Keyword search on "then": report each line of the records that contains it.

═══

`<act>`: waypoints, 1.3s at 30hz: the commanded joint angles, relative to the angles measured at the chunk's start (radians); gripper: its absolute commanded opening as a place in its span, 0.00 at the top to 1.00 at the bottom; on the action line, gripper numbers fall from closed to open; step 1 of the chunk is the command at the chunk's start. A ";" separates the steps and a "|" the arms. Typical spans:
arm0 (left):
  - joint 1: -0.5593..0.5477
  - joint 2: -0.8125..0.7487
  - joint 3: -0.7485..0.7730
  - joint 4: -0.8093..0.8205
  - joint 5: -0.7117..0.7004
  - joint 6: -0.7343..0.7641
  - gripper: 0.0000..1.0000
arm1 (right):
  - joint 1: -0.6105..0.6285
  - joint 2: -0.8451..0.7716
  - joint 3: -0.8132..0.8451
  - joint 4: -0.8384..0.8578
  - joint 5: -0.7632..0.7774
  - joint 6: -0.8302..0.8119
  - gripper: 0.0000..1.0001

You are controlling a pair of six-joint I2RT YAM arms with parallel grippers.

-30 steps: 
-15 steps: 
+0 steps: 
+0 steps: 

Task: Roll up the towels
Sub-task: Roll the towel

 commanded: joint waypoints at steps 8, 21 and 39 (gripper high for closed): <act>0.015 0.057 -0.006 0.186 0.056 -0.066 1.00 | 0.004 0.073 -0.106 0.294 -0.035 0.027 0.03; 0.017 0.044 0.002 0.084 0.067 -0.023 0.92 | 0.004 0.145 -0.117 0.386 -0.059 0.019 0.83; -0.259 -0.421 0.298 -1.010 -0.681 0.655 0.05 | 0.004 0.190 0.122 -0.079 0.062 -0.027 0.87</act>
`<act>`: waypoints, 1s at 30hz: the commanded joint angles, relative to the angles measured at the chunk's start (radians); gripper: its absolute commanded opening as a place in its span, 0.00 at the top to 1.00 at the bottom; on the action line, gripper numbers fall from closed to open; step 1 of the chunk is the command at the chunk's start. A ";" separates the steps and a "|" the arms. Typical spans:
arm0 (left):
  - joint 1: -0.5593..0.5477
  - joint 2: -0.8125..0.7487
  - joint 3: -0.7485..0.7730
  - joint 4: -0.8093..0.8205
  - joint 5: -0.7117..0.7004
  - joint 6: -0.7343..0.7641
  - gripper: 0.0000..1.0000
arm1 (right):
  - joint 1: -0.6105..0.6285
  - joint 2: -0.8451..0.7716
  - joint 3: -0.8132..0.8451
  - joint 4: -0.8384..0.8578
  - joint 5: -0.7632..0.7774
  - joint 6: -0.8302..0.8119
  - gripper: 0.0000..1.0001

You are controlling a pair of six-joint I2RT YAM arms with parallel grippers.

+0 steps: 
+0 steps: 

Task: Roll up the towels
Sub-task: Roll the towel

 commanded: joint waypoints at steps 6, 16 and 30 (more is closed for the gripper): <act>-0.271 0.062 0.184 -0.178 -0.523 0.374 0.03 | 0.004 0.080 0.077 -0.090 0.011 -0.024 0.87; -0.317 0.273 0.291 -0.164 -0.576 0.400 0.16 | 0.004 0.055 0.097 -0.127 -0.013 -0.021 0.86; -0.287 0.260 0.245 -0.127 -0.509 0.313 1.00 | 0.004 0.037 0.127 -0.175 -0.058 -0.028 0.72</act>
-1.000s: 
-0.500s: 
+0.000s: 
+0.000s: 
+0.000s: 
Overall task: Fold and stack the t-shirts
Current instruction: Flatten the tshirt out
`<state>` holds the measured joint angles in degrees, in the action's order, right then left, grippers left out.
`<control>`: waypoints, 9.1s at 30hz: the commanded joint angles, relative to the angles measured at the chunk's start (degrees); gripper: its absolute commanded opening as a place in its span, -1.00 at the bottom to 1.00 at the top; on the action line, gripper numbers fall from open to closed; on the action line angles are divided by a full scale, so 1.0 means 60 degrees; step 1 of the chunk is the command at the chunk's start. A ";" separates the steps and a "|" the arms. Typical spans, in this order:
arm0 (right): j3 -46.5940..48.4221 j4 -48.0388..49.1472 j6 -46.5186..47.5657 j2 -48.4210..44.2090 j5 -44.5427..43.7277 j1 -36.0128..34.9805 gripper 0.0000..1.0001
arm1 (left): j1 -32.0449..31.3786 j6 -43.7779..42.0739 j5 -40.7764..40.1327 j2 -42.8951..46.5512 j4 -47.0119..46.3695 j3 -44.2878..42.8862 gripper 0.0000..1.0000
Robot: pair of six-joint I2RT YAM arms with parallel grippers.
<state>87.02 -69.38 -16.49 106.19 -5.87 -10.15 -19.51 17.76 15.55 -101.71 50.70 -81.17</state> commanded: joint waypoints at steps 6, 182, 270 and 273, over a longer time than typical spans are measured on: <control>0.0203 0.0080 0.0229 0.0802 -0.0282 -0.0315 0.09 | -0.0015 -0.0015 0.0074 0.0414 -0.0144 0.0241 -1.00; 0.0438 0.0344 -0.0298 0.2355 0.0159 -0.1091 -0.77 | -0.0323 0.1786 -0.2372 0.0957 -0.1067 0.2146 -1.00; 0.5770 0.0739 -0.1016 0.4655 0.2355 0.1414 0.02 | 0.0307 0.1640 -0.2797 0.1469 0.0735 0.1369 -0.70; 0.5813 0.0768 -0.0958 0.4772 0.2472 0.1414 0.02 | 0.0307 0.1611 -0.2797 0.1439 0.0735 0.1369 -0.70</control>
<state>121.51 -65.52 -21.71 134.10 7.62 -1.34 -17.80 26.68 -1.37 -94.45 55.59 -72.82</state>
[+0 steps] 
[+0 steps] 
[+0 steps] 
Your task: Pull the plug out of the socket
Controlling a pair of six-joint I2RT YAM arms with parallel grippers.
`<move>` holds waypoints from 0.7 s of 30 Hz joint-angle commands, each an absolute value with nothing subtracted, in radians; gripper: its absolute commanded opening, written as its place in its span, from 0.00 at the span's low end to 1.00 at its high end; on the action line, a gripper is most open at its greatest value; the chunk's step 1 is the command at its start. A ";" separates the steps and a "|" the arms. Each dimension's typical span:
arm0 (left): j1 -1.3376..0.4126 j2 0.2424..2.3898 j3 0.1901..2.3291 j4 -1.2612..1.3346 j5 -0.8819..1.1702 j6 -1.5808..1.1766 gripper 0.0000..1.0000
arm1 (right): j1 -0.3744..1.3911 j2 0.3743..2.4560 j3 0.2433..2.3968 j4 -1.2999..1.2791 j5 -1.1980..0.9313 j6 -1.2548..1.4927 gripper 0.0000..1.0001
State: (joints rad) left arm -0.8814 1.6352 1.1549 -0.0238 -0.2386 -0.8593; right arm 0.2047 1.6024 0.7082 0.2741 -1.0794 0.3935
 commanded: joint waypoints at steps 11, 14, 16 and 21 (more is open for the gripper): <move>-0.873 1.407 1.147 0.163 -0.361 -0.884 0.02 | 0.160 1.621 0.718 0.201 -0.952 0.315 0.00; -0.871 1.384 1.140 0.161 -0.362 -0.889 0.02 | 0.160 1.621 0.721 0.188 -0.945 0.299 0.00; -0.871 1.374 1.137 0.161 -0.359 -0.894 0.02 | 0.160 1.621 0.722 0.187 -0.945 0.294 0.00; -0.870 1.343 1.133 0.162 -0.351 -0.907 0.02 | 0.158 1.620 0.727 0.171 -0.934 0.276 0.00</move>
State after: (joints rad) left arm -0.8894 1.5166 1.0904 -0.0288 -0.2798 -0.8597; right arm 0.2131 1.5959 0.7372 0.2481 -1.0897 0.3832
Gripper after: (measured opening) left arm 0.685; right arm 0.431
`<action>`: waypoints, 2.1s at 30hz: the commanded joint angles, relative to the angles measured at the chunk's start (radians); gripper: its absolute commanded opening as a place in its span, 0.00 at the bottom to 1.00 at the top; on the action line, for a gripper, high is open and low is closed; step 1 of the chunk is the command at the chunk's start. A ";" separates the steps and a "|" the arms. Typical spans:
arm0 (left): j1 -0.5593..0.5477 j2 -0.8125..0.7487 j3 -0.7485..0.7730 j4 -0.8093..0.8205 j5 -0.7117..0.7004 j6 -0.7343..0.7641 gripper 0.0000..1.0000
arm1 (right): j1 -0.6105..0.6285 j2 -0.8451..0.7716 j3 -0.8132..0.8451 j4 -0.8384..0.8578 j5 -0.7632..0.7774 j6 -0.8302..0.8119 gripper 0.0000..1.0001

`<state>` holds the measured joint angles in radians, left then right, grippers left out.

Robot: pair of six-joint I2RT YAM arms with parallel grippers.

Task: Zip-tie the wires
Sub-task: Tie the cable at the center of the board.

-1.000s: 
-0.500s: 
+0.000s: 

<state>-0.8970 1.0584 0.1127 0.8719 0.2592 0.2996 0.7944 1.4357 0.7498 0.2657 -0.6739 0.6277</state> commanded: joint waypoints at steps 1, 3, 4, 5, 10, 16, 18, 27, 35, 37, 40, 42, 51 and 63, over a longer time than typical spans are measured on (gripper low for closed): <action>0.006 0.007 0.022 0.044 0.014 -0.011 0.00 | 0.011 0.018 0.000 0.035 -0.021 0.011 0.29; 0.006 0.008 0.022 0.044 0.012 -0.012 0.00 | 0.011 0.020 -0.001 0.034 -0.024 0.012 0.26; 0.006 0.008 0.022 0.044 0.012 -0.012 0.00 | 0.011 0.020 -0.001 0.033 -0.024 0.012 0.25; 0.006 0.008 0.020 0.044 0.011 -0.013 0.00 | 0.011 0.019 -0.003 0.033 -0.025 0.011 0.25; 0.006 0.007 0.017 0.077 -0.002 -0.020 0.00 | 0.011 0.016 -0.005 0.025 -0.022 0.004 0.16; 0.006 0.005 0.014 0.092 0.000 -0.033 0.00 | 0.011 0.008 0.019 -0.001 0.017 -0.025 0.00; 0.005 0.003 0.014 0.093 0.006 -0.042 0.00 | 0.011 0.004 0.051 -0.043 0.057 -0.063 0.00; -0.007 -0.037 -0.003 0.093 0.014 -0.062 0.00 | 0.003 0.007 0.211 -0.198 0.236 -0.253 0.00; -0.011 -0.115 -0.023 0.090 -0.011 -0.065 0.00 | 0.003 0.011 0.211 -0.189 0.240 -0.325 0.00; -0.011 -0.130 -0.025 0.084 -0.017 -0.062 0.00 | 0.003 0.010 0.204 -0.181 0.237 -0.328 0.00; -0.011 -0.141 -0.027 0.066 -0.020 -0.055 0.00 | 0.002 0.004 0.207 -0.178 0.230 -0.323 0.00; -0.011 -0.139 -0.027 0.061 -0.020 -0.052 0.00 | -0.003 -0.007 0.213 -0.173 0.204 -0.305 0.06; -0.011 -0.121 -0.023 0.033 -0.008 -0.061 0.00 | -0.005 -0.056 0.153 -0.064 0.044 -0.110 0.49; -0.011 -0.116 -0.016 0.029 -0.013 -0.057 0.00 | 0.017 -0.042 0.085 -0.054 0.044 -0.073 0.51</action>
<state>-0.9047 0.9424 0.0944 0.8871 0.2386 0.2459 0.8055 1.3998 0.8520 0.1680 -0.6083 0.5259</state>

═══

• [Output below]
`<state>` holds the measured joint angles in degrees, in the action's order, right then left, grippers left out.
`<state>` holds the measured joint angles in radians, left then right, grippers left out.

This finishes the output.